Milky Way ‘Exploded’ 50,000 Light years More in Size Involving a Bizarre Overnight Hyper Expansion

It turns out that the estimates made by astronomers regarding the width of our galaxy could have been off by as much as 50 percent, according to the newly released findings of a scientific study.

Scientists say that the original estimate of the size of the Milky Way – 100,000 light years across – may need to be upgraded by an additional 50,000 light years. No, the galaxy didn’t suddenly put on weight; the truth is that rings of stars that were once thought to surround the galaxy may actually be a part of it instead.

Yan Xu from the National Astronomical Observatories of China, who had been a visiting scientist at Rensselaer Polytechnic in New York at the time the research was undertaken, is the lead author on the paper that announced the new findings.
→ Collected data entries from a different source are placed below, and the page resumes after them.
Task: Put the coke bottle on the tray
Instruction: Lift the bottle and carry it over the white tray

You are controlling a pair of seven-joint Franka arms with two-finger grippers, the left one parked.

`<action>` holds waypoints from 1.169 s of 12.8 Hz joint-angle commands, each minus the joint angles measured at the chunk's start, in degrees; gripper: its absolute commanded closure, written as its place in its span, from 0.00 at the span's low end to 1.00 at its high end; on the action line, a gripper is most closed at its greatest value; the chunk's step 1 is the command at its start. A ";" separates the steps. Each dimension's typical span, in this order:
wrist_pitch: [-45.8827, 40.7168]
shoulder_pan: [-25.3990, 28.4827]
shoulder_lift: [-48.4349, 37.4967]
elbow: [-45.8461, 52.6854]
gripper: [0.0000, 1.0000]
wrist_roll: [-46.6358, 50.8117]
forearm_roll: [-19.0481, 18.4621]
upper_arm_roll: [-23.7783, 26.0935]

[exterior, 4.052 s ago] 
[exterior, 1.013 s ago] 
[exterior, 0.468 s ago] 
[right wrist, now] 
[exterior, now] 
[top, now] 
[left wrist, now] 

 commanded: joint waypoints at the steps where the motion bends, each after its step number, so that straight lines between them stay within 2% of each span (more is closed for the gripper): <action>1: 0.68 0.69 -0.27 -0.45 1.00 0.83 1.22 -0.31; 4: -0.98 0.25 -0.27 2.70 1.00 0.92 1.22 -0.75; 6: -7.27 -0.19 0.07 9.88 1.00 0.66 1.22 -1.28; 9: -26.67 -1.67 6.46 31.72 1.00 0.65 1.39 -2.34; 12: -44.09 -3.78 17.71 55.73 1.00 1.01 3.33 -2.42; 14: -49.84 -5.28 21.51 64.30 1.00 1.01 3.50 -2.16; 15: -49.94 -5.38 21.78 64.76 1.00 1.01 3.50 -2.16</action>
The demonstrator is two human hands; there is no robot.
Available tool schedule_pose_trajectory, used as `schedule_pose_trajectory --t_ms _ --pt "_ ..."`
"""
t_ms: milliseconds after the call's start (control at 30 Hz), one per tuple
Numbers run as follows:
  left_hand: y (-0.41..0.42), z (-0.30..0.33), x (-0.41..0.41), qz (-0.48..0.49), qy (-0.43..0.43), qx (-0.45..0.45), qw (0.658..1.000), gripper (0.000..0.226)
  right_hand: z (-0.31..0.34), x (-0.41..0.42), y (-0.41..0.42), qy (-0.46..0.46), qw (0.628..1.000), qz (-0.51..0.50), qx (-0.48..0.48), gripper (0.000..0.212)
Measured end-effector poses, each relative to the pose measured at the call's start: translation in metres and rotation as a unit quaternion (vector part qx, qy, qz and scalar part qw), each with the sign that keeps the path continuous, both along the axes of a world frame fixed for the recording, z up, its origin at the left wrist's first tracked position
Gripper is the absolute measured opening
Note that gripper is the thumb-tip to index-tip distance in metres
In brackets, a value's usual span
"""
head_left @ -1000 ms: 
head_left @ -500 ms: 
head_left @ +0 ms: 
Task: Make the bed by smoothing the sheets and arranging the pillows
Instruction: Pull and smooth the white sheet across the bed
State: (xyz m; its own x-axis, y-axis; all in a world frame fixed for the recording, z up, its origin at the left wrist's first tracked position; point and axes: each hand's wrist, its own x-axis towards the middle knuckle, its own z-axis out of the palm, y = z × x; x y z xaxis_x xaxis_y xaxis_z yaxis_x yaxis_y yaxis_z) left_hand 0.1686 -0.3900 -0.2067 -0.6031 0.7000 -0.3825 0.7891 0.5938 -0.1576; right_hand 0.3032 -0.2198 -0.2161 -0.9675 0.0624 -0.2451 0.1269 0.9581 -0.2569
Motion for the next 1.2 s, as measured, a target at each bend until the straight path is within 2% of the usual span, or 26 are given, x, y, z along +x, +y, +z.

Xu said that astronomers had at one time that the number of stars in the Milky Way diminishes at a rapid pace around 50,000 light-years from its center, with a ring of stars appearing at around 60,000 light years out; however, this ring is actually a ripple in the galactic disk of the Milky Way – and that there may be even more ripples out even further which haven’t been spotted yet.

Study co-author Heidi Jo Newberg, a professor at Rensselaer Polytechnic that led the international research team that made the discovery, says that they found the Milky Way’s disk wasn’t arranged in a flat plane but corrugated instead. She likened it to the effects of throwing a pebble into calm water, with waves radiating out from the central point of impact.

However, it’s not a pebble causing the disruption. Instead, Newberg said the distortion could be caused by a dwarf galaxy passing through the Milky Way’s disk, as its gravity would pull the disk up as it enters and pull it back down as it goes through. This would set up a wave pattern that would spread outward. The scientists added that as it radiates outward from our own vantage point, at least four ripples can be spotted in the disk of our own galaxy.